REQUIRED WORK: Look through the data that follows and copy each line with the string "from".

Segment Open

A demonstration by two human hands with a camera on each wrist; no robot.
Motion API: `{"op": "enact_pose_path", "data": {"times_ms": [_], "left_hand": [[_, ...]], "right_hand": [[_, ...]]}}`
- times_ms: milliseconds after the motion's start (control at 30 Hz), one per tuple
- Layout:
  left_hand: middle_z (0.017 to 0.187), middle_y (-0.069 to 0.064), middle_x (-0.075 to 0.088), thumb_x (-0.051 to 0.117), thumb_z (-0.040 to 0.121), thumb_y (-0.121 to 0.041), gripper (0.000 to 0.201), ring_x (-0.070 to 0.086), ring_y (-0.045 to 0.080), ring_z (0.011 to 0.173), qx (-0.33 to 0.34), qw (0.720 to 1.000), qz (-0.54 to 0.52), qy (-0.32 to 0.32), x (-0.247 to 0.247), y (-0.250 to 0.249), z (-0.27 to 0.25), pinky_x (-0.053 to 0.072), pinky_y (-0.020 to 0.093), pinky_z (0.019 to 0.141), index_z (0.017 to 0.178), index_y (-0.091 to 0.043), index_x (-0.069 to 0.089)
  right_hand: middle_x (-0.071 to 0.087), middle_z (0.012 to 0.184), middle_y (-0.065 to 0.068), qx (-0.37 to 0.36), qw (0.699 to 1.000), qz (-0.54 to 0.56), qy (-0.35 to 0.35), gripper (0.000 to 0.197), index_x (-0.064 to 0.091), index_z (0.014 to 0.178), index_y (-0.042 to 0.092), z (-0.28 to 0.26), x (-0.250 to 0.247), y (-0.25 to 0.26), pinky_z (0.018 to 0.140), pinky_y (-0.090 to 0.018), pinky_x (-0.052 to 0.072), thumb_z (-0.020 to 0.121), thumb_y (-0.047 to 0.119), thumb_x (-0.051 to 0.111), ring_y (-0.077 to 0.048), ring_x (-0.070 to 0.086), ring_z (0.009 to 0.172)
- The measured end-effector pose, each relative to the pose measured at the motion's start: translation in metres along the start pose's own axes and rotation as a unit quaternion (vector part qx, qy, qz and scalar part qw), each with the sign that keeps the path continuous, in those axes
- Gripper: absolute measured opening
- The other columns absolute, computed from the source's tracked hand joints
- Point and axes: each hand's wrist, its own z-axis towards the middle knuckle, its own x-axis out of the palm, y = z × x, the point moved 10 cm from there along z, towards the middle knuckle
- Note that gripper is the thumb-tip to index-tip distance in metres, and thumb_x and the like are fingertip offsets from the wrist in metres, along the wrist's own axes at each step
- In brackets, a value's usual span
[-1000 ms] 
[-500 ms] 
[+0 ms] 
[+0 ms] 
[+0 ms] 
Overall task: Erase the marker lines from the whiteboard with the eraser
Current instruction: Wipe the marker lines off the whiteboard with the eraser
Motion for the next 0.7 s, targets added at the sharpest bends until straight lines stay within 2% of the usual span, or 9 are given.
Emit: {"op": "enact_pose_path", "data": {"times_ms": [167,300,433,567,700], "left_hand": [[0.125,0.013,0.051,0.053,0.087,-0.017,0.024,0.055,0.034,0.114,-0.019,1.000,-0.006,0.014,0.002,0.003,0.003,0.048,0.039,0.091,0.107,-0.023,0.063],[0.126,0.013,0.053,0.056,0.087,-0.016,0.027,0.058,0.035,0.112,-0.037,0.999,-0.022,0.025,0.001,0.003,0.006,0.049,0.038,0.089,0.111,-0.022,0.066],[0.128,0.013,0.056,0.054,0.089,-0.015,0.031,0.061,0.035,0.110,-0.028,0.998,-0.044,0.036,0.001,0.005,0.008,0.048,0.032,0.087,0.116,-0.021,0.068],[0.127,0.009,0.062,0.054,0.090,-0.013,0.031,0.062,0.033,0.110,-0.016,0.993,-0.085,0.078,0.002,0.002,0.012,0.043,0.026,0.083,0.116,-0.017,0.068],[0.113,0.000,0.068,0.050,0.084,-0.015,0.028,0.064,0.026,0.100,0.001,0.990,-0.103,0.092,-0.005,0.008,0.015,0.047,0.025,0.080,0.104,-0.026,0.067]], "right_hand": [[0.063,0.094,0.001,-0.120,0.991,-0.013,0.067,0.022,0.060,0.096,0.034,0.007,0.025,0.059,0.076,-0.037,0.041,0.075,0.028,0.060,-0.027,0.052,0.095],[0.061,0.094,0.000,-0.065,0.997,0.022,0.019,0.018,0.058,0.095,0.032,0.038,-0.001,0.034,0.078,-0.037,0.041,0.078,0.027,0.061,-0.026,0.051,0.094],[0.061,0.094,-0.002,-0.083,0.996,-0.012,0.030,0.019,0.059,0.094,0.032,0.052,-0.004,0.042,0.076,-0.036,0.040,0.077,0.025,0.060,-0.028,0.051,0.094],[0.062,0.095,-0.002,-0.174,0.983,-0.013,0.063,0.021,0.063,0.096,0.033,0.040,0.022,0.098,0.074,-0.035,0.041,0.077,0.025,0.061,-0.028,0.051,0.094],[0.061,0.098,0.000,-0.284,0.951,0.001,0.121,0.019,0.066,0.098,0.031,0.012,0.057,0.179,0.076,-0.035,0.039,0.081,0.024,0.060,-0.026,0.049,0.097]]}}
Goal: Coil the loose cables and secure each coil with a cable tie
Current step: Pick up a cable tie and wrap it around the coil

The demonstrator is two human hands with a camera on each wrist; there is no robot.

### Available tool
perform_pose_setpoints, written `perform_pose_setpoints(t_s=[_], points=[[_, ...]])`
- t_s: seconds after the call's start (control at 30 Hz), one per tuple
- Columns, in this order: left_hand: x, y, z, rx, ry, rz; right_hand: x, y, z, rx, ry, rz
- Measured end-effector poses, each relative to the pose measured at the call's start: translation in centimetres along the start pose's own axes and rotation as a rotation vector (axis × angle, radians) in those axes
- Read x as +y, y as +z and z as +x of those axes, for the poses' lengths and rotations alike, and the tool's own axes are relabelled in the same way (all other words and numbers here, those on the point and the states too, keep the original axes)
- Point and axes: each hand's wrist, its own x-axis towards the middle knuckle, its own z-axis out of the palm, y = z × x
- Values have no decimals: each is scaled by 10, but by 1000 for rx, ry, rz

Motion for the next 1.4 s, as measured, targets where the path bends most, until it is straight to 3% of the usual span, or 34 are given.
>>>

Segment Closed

TASK RESULT:
- The other columns absolute, computed from the source's tracked hand joints
- Point and axes: each hand's wrist, its own z-axis towards the middle knuckle, its own x-axis out of the palm, y = z × x, the point moved 10 cm from there along z, towards the middle knuckle
- Note that gripper is the thumb-tip to index-tip distance in metres, and thumb_x and the like are fingertip offsets from the wrist in metres, along the wrist's own axes at each step
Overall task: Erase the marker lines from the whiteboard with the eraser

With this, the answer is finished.